Njunowa gasped his way up the rock for perhaps a hundred yards then flopped on the Rock and rolled out flat on his back and lay spread-eagled for our return. Mount Olga's many domes rose above the sea of sandhills; but there were other mountains beyond, a strange, encircling concourse of rocky silhouettes and distant shapes of the far Petermanns to westward, and the Musgrave Ranges in a chain of peak after peak to southward. Some of them had never been trodden by white men. Two days' travel to westward was the lonely grave of prospector Henry Lasseter, who died of dysentery and starvation on 30 January 1931; buried crudely by friendly natives of the Petermann Ranges, reburied by old Bob Buck, Central Australian wanderer, who now lives at Doctor's Stones in the eastern end of the James Range, south-west of Alice Springs. There was no trace of Lake Amadeus to the north. It was hidden in its salty hollow only six hundred feet above sea level. 

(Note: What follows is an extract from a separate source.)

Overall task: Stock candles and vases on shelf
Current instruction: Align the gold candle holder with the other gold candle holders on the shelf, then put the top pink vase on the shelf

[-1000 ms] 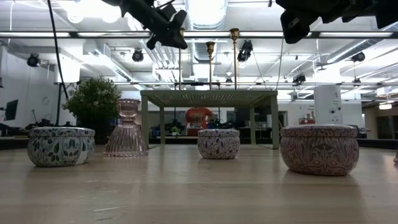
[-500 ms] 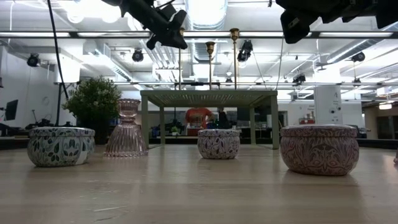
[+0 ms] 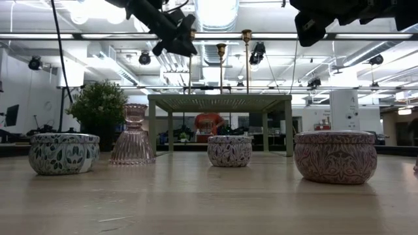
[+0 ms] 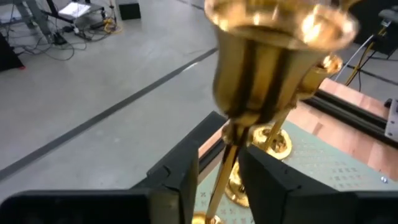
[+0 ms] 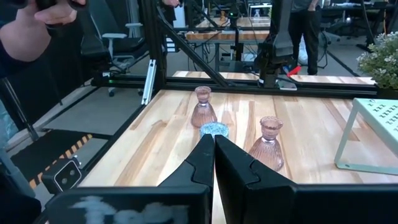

The summit, crest, sides, ridges, ravines, shelves, and terraces of Ayers Rock are pitted with hundreds of the rounded rock-holes, capable of holding from a few to several thousand gallons of crystal-clear water from any light passing shower. The recent four inches of rain had filled every hole, until each pool overflowed to the next in a scintillating chain of flashing light. 
Tamalji beat me to the top by a furlong. His time for the ascent was about thirty-five minutes. Tiger was still a dot turning the shoulder a quarter of a mile down. A small pile of broken sandstone has been placed on the summit, and the usual summit tin and bottle of names are there. I took out the pieces of parched and frayed paper. I have been on many a mountain summit, and seen many a cairn of stones and bottle filled with names; but none excited me more than those accounts of the past few who have travelled hundreds and in some instances, thousands of miles, to ascend Ayers Rock. In this lonely land it seemed to give the names written  
in ink and pencil definite reality and personal presence. Goodness knows where they all are now; but here are the names: 
7/3/1931. W. McKinnon. 
19/2/1932. W. :McKinnon. 
July, 1933. W. Fuller. 
28/5/1936. H. N. Foy, Mrs Foy, Tom McFadden, Stan Tolhurst, Gus Schaller, Bill Morgan, Sydney Walker, Bob Buck, Denis Haycroft, Rupert Kathner, Kurt Johannsen, S. Mulladad. 
Nov. 1939. V. Dumas, F. Clune, E. Bails. 
7/8/1940. C. P. Mountford, J. E. Sheard. 
14/8/1940. C. P. Mountford, J. E. Sheard. 
30/6/1946. Lou A. Borgelt, Cliff Thompson, Tiger, Metingerie. 
Tiger arrived and flopped straight into a pool to cool off. 'My legs get properly tight!' he grumbled, and thumped his cramped thighs. Tamalji run about too much like big euro!' 


Rock water hole at base of Uluru, Northern Territory, 1947. 
Tiger on left. Arthur Groom.

‘Tiger’ (T)jalkalyirri (c.1906-1985), Aboriginal guide, elder and land-rights campaigner, was born about 1906 probably at Wintawata, South Australia, in Pitjantjatjara country south of Ayers Rock (Uluru), second of three sons of Kutunari and his second wife Antumara. Also known as (T)jalkaljeri, Douglas Dalgalyerry and ‘Charcoal Jerry’, he was a man of the Nyintaka (perentie lizard) totem. After living a traditional life for two decades, he migrated with other family members to the Watarrka (Kings Canyon) country in the Northern Territory, where his two brothers had been born and with which he had direct ancestral associations. He also had strong claims to the Mala (hare wallaby) totemic sites of Uluru.